Should I suddenly stop posting and become unreachable by phone, e-mail, or text, please look for my beak stabbed body in the Little Backyard.

Saturday, December 11, 2010

The Real Housewives

If my house were a microcosm of the Real Housewives franchise, Randi would be the crazy one who creates her own fun wearing inappropriate outfits no matter where she went or who she hurt; Earl would be the silent one who would cut you when you least expect it and Clarky would be the neurotic, talk behind your back annoying one. Sarah would have been the one with the sage wisdom and English accent, to whom no one listened. And me, I would be the responsible one who actually worked.

This Week's eBook Reviews

I've finished two books in the past week.

The Immortal Life of Henrietta Lacks by Rebecca Skloot. I bought this book before I realized that it was the same one that Megan had read, but I was glad to know that someone else enjoyed it besides whatever book review it was on. It's the true story of Henrietta Lacks, whose cells were the first to be grown and are still alive and seem to be responsible for many many medical advancements. So many medical advancements that you think, not possible. And no one knew anything about this woman. The books is both a biography of her, a biography of her family, a brief medical history and a commentary on medical ethics. And all quite interesting. I tried to convince Married Ladies Book Club we should read it, but they didn't go for it. (The did go for Cleopatra: A Life and I'm very excited to start that book.)

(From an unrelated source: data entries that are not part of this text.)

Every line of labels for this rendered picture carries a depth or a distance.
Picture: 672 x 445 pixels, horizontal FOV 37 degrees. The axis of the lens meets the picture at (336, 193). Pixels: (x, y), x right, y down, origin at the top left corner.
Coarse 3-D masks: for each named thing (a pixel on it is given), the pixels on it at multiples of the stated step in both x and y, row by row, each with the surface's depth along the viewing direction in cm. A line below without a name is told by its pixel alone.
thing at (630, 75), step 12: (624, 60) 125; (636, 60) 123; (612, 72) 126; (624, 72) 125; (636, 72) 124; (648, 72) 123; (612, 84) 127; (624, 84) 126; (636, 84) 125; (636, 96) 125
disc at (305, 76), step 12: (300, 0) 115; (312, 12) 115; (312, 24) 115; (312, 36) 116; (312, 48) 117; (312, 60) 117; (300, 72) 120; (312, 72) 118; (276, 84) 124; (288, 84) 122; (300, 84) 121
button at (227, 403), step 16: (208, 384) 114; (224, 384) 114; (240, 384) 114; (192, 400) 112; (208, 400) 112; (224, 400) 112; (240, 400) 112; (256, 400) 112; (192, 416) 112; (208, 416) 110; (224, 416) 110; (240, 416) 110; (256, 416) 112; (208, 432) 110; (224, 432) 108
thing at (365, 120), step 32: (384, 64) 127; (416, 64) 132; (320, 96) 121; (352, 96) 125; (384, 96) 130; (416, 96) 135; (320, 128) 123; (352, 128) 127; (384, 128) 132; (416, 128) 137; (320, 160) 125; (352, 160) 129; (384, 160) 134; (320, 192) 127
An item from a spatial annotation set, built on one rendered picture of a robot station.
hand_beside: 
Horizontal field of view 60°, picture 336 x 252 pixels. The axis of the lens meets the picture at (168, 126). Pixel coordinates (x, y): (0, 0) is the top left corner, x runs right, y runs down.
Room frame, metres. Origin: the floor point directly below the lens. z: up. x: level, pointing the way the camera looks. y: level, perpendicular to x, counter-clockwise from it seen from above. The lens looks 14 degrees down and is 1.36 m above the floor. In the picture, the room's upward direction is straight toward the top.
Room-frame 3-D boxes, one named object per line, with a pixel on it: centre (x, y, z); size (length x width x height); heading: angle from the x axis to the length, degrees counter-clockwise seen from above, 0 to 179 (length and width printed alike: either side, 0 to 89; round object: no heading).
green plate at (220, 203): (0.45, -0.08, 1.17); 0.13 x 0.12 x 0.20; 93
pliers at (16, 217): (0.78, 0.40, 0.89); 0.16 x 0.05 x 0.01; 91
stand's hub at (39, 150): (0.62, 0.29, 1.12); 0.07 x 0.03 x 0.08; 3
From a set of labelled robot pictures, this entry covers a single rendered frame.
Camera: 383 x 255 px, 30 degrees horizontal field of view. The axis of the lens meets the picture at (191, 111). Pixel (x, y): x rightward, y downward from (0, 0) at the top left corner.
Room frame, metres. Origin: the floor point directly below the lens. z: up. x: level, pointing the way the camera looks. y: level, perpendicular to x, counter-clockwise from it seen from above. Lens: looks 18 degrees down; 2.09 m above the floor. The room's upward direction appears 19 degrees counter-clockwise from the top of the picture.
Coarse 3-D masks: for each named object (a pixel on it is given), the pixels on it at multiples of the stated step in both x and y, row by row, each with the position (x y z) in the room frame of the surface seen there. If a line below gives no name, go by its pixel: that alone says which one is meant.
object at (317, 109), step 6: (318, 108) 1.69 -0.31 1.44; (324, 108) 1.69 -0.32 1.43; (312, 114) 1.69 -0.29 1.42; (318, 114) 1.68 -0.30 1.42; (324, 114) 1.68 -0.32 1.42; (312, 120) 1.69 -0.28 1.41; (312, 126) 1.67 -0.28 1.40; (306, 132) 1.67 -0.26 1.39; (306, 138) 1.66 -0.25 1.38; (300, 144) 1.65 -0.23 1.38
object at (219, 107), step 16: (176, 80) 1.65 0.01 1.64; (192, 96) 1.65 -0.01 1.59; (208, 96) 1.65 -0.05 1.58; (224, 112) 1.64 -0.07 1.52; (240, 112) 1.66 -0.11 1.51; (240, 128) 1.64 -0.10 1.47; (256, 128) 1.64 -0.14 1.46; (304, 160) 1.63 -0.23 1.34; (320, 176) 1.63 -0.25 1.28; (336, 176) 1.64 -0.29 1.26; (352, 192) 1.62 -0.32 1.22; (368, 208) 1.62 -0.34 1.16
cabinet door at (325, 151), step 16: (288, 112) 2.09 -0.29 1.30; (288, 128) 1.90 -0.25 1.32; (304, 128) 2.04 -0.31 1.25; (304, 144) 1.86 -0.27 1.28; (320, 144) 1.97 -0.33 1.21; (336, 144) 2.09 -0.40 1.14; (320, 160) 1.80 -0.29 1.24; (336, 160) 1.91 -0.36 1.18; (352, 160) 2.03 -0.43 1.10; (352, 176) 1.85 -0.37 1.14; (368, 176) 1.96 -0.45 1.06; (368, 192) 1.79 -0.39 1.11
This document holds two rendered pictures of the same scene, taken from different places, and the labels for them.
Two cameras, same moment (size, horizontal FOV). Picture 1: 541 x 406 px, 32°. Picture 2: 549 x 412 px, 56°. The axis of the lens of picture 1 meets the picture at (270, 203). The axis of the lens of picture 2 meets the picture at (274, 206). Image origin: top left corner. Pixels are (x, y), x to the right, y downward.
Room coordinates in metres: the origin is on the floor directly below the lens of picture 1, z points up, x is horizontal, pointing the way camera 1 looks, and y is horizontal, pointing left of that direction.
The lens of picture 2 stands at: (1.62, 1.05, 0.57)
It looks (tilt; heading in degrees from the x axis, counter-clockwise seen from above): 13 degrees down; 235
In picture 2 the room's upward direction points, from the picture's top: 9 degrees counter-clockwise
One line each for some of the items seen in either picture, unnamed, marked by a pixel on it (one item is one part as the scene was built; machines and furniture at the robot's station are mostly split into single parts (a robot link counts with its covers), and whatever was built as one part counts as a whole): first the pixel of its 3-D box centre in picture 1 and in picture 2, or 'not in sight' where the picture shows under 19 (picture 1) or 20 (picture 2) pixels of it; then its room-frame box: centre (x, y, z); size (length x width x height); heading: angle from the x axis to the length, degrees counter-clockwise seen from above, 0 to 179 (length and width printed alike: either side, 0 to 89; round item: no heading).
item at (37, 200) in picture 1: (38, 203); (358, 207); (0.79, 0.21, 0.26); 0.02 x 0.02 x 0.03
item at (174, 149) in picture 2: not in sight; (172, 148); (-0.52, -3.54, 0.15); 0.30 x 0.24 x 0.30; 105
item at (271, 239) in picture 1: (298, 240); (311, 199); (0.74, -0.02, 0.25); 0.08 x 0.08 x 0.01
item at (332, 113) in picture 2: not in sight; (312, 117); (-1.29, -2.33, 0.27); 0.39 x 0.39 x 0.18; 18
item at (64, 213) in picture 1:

Shaken: A Jack Daniels Novel J.A. Konrath eBooks can be expensive. This one was $4.99, so I decided to take a chance and you know what? It turned out ok. Jacqueline "Jack" Daniels, is a homicide cop and in this installment (one in a series of clever drink titles) is being held captive by the crazy serial killer Mr. K, whom she has been chasing for several years. Her partners' witty dialogue was actually witty and funny. It was, however, a bit gory for me. There were a couple of times where I was like wow, yeah, that was a little bit too much description of the body thank you very much. But for $2.99-$4.99 a book, I would read another.

Friday, December 10, 2010

I Do Not Have an Infectious Disease

It's no secret that one of the best parts of work is that Mr. Ostlie often leaves me little presents in the form of "I HEART YOU" stickies. Mr. Ostlie and I have been married for several years now after I said, "Can we get married?" and he said, "Sure." And made me an engagement ring out of bubble gum wrappers and masking tape. Later he upgraded my ring to an enormous plastic diamond ring held together with making tape. Our marriage was founded on the fact that he could keep his then girlfriend and now legal wife. Technicalities. I called first dibs.

Moving on. To say I've been a little busy and stressed out with work would be like calling Mount Everest a minor hill. This morning I got to work and within ten minutes I was trying to juggle a college student in my room asking about a tutoring job, a phone call and a mouse that wasn't working. The mouse, I discovered, was courtesy Mr. Ostlie who had left a sticky with a heart on it over the light so it wasn't reading. Obviously, it was a cheap ploy to get me to call Mr. Ostlie bright and early all "I got a problem, can you help me?" I was too smart for him and fixed the sticky right quick.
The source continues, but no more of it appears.